== What you will do ==
Write every line of the material again exactly, with no pictures in the copy.

== Information shown ==
<<<<

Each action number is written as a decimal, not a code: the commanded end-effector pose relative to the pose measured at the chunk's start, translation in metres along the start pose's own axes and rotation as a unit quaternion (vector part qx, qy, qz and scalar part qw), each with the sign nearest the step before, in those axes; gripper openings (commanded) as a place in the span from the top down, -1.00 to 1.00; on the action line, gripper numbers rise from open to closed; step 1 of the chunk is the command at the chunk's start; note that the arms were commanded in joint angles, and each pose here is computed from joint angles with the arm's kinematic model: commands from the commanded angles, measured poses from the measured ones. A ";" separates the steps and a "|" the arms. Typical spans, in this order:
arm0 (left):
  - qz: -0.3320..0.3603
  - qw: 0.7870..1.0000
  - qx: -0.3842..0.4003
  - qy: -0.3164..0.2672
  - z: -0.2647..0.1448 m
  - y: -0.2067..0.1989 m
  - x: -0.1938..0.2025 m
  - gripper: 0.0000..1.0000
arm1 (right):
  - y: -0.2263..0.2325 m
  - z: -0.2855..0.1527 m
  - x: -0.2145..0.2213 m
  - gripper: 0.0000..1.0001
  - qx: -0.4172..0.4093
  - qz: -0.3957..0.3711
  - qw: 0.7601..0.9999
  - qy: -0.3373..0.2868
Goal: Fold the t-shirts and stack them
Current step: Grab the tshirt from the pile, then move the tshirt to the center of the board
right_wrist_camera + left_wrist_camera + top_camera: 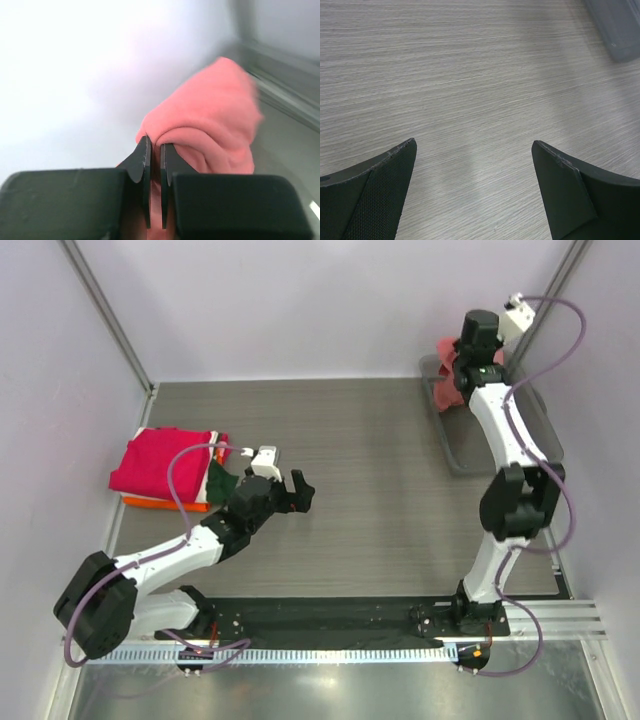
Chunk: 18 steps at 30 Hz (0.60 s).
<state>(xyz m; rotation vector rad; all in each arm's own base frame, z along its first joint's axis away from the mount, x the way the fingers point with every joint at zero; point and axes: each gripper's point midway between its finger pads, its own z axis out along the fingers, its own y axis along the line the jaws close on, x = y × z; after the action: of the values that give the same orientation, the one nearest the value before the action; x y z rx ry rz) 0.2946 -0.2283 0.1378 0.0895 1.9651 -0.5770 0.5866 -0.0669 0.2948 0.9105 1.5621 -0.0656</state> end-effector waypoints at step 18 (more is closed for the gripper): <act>-0.014 0.988 -0.104 -0.116 -0.037 0.041 -0.052 -0.96 | 0.153 -0.376 -0.047 0.98 -0.567 0.038 0.799 0.197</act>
<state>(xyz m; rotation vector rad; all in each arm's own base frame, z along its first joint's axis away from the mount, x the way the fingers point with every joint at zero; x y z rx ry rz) 0.2982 -0.1866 0.1723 -0.0579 1.8415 -0.4467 0.3865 0.1798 0.5238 0.0930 1.4329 0.8729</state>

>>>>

== Exercise solution ==
Each action number is written as a decimal, not a code: the commanded end-effector pose relative to the pose measured at the chunk's start, translation in metres along the start pose's own axes and rotation as a unit quaternion (vector part qx, qy, qz and scalar part qw), each with the sign nearest the step before, in those axes; gripper openings (commanded) as a place in the span from the top down, -1.00 to 1.00; on the action line, gripper numbers rise from open to closed; step 1 of the chunk is the command at the chunk's start; note that the arms were commanded in joint angles, and each pose here is computed from joint angles with the arm's kinematic model: commands from the commanded angles, measured poses from the measured ones. A ";" separates the steps and a "|" the arms. Typical spans, in this order:
arm0 (left):
  - qz: -0.3320..0.3603
  - qw: 0.7870..1.0000
  - qx: -0.3842..0.4003
  - qy: -0.3164..0.2672
  - z: -0.2647..0.1448 m
  - y: -0.2067..0.1989 m
  - x: -0.1938..0.2025 m
  - gripper: 0.0000..1.0000
arm1 (right):
  - y: -0.2263..0.2325 m
  - z: -0.2855..0.1527 m
  - x: -0.2145..0.2213 m
  - gripper: 0.0000..1.0001
  - qx: -0.4172..0.4093
  - qz: -0.3957..0.3711
  - qw: 0.7601..0.9999
  - qy: -0.3373..0.2868
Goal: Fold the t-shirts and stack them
Current step: Grab the tshirt from the pile, then move the tshirt to the center of the board
right_wrist_camera + left_wrist_camera + top_camera: 
Chunk: 18 steps at 30 Hz (0.60 s).
<state>(xyz m; rotation vector rad; all in each arm's own base frame, z along its first joint's axis away from the mount, x the way the fingers point with every joint at zero; point and axes: each gripper's point midway between its finger pads, its own z axis out along the fingers, its own y axis along the line the jaws close on, x = y × z; after the action: of the values that give the same orientation, the one nearest the value before the action; x y z rx ry rz) 0.2946 -0.2283 0.1378 0.0895 1.9651 -0.5770 0.5866 -0.0669 0.2948 0.9105 1.5621 -0.0656</state> end-effector waypoints at step 18 (more is closed for the gripper): <act>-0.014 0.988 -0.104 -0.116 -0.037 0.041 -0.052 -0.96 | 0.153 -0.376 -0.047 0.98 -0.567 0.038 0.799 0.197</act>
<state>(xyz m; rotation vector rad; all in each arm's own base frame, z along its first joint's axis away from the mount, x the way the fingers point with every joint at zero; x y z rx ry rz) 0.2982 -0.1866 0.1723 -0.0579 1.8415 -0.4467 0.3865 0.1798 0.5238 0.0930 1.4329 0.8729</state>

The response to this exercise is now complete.